What the exercise asks: Pick every line with "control" from the material below.

Dataset extract:
..........

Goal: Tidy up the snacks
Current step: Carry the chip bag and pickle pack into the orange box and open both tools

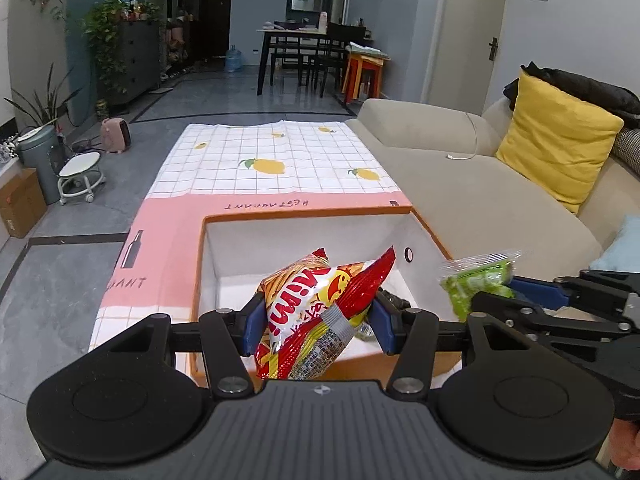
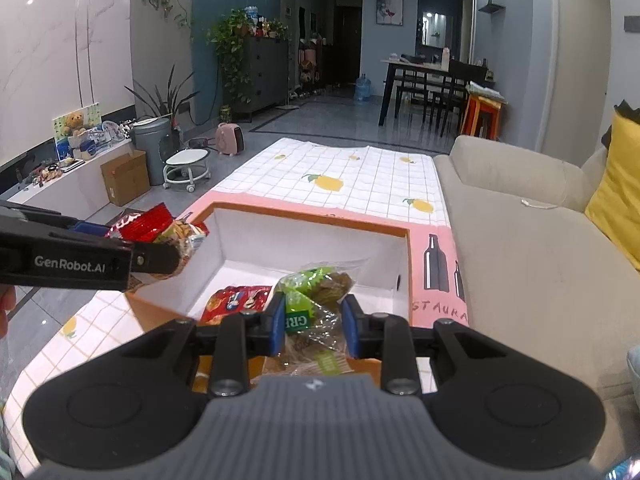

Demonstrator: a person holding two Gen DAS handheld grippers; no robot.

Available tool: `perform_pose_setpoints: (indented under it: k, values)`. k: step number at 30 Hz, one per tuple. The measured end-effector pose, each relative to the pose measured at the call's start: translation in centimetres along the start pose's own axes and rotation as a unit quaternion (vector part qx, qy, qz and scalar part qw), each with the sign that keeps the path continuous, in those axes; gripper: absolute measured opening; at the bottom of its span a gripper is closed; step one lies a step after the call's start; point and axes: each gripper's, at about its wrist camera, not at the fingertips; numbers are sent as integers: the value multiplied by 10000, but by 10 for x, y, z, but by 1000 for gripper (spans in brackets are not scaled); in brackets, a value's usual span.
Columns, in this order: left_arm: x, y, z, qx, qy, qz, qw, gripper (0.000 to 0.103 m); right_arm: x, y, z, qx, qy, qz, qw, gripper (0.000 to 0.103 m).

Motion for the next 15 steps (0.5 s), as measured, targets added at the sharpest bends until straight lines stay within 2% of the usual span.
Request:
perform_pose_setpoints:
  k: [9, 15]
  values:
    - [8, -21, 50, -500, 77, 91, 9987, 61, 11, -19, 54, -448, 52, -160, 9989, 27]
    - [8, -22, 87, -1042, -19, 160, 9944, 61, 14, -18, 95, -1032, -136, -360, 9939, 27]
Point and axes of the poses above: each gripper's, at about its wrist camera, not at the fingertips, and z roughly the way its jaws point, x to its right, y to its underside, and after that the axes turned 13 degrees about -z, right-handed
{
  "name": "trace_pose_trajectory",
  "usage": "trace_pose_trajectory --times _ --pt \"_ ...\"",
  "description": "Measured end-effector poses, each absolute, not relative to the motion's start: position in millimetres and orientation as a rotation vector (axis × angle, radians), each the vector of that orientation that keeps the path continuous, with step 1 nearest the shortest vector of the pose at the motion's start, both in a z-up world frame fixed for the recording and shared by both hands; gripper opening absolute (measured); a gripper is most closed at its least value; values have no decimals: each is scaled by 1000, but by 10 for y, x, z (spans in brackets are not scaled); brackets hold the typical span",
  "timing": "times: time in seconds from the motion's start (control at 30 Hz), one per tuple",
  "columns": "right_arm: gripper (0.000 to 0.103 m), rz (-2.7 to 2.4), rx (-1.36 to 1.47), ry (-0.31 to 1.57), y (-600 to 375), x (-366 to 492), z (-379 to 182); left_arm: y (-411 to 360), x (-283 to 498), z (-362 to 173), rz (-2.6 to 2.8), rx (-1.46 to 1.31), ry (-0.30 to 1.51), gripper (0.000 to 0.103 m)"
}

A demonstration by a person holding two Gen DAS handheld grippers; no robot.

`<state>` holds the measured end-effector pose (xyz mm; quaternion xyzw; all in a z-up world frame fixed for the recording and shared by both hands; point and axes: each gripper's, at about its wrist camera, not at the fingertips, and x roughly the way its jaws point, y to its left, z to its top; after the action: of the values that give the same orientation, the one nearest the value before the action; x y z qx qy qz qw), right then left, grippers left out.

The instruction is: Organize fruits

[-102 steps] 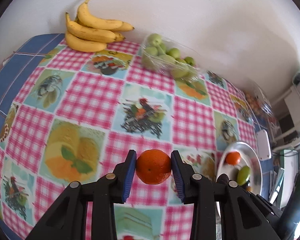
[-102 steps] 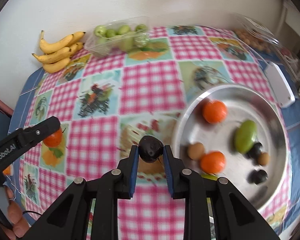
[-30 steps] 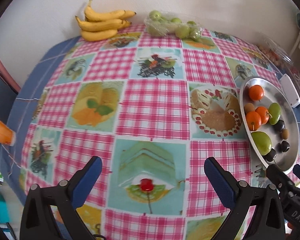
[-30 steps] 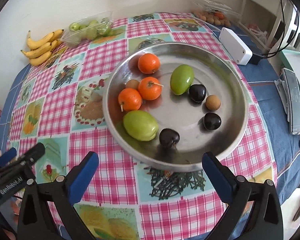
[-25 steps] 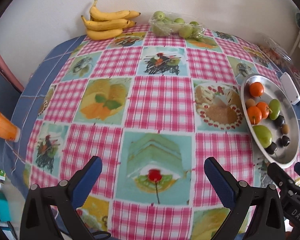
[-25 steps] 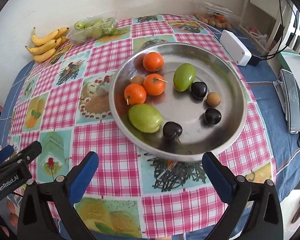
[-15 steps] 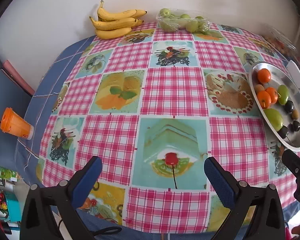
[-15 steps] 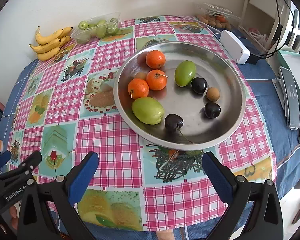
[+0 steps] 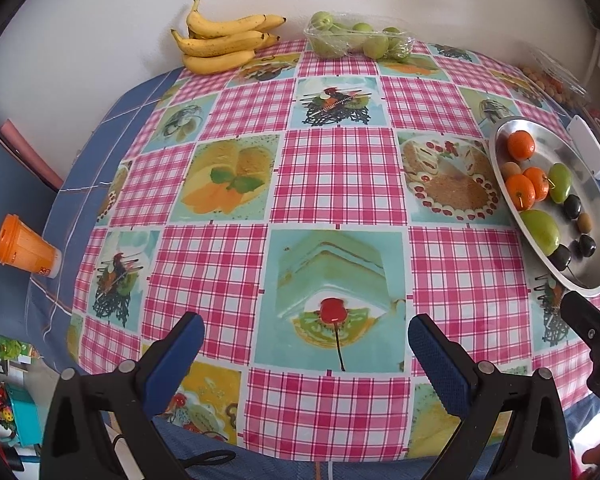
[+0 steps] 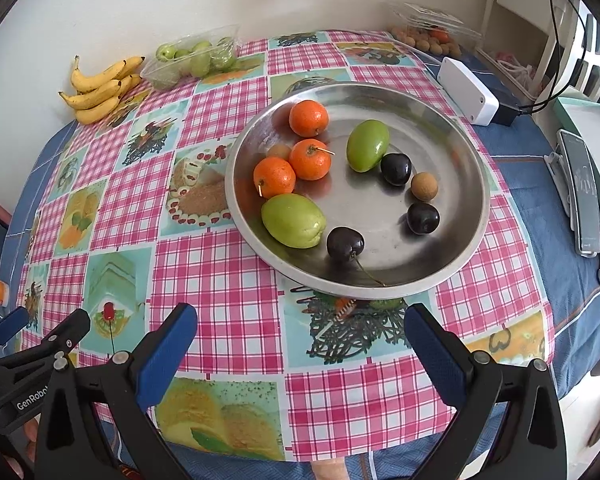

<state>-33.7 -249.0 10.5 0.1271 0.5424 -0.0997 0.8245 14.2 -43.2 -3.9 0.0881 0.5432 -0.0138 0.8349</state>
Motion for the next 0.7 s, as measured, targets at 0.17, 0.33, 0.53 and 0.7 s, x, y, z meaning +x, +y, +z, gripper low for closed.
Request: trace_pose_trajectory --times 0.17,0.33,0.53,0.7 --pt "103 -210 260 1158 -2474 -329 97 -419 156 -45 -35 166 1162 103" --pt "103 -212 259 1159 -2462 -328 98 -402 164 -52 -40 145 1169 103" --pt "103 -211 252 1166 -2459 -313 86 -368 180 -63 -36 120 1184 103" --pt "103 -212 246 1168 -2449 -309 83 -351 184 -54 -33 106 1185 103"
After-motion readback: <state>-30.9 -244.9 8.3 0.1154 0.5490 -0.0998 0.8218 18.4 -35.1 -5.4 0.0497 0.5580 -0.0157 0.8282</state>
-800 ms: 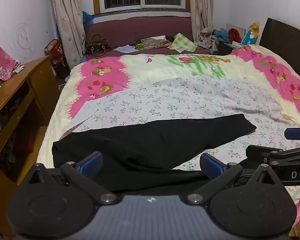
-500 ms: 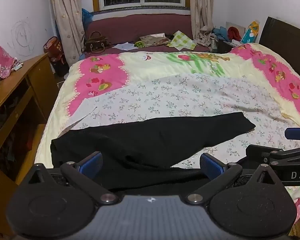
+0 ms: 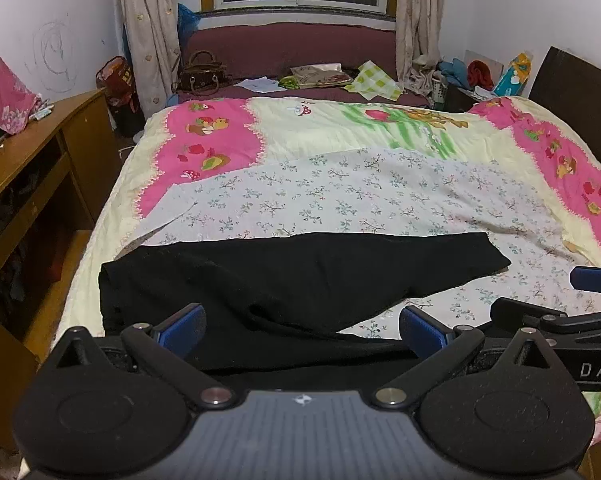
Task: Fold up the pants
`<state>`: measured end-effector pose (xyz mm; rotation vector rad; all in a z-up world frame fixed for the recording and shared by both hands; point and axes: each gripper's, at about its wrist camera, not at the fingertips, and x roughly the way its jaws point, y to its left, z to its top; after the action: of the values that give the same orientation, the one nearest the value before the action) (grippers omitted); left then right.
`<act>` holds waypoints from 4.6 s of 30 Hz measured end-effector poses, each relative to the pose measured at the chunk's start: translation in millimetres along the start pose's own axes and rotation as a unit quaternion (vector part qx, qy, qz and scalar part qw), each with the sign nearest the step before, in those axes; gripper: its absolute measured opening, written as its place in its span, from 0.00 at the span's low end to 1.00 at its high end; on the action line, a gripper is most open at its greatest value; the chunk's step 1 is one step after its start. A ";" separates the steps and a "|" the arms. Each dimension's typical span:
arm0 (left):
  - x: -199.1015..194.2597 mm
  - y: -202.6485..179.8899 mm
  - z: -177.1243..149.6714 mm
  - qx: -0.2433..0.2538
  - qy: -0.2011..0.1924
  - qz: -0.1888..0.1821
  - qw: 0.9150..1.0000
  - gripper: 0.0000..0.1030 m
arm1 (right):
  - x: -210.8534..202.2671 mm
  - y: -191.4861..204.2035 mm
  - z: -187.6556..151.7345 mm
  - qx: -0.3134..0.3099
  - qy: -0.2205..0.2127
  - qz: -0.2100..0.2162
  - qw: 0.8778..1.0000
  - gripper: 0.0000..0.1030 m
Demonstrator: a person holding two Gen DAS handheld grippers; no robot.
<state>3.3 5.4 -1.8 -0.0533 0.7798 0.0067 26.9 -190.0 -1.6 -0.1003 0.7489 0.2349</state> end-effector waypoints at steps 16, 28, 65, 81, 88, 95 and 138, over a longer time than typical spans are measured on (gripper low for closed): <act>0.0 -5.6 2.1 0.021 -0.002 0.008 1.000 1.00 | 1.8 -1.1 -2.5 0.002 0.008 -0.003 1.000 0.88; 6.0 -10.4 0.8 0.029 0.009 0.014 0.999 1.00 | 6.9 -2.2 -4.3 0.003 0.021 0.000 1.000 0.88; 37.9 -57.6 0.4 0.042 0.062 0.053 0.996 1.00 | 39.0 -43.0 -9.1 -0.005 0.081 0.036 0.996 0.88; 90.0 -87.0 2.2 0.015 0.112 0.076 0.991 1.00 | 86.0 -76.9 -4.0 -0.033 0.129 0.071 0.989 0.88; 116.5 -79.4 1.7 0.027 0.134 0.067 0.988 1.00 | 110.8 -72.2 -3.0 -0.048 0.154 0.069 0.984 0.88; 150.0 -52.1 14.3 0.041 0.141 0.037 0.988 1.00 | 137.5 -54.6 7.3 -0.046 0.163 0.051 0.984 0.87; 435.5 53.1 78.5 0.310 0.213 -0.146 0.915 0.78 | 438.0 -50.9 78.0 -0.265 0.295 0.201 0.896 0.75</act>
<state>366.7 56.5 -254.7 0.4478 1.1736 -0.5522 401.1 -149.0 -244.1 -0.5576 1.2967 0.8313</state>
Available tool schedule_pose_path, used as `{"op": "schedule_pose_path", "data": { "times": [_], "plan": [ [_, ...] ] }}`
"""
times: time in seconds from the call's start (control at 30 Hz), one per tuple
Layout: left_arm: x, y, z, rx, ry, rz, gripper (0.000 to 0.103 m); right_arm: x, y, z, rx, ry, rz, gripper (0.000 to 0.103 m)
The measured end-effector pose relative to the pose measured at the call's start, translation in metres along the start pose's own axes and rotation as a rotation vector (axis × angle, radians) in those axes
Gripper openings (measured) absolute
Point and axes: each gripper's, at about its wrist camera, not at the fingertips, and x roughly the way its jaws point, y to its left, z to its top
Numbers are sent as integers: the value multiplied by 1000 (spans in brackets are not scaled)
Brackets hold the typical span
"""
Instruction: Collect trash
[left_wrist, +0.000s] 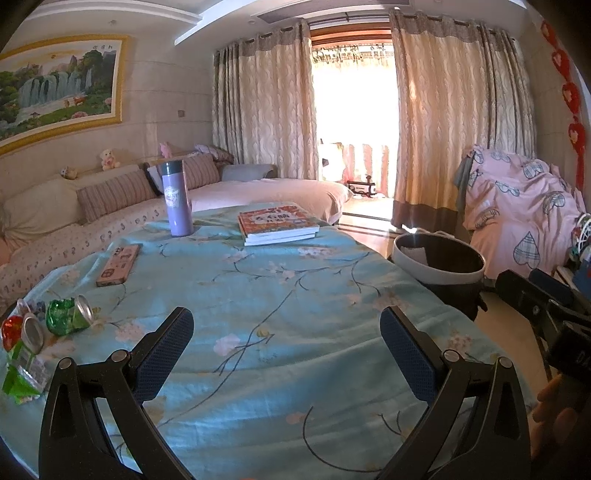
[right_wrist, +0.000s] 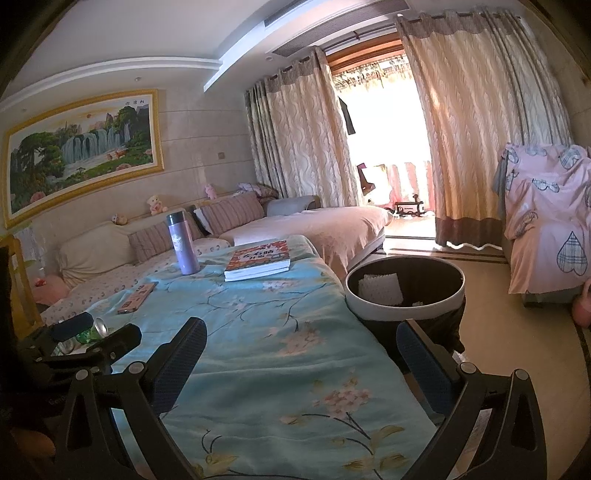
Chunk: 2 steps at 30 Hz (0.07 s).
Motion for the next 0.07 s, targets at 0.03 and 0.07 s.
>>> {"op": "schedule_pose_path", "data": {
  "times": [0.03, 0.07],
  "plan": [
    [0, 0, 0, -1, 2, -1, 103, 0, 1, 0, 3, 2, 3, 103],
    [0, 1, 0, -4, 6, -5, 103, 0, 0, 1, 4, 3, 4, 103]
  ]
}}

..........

The answer:
  "timing": "times: time in seconds from the motion's start (control at 30 Hz), one per tuple",
times: time in seconds from the call's start (control at 30 Hz), one per tuple

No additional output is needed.